- Problem to work on
Every line holding the string "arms" should be copied from the listing.

***** Data below *****

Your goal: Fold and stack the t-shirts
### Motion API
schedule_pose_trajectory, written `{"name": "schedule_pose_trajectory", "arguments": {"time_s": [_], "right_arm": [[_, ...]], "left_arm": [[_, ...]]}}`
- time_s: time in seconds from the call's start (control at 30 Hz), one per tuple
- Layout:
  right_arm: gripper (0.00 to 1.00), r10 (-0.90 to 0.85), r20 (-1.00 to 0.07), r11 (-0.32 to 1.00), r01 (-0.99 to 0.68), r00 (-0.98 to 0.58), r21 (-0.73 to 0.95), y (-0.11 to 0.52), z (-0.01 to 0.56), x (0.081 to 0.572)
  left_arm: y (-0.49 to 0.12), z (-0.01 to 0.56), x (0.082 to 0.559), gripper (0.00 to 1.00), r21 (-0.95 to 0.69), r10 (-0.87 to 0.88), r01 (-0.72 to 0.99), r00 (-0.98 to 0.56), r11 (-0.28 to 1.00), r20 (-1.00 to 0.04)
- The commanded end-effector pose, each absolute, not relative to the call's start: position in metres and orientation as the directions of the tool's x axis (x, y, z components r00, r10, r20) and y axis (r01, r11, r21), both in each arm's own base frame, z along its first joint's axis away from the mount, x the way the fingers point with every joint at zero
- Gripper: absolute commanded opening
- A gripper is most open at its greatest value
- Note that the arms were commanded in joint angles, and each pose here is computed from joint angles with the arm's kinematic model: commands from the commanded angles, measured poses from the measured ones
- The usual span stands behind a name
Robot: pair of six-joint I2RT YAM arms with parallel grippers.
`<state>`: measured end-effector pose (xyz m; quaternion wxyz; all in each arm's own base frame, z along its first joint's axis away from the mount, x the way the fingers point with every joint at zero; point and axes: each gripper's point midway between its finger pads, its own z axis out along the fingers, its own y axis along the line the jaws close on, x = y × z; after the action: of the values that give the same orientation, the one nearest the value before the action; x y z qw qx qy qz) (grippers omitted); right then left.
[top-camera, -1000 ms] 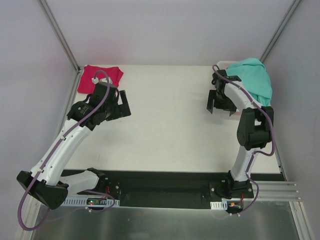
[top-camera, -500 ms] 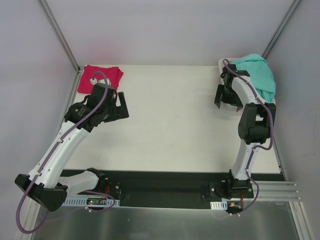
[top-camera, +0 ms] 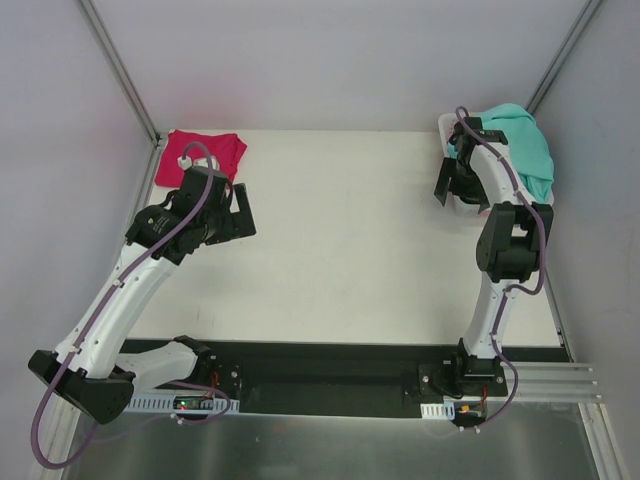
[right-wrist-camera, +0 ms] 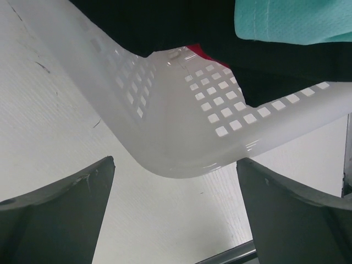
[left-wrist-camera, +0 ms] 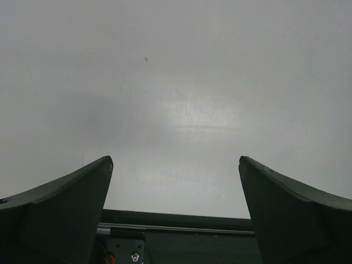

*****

- Response to this task
- Note that the arms were commanded in joint angles, and each pose here is computed from joint angles with the arm's kinematic model: commands from the commanded angles, measured poses from the measured ones
Robot: pair of six-joint I2RT YAM arms with parallel grippers.

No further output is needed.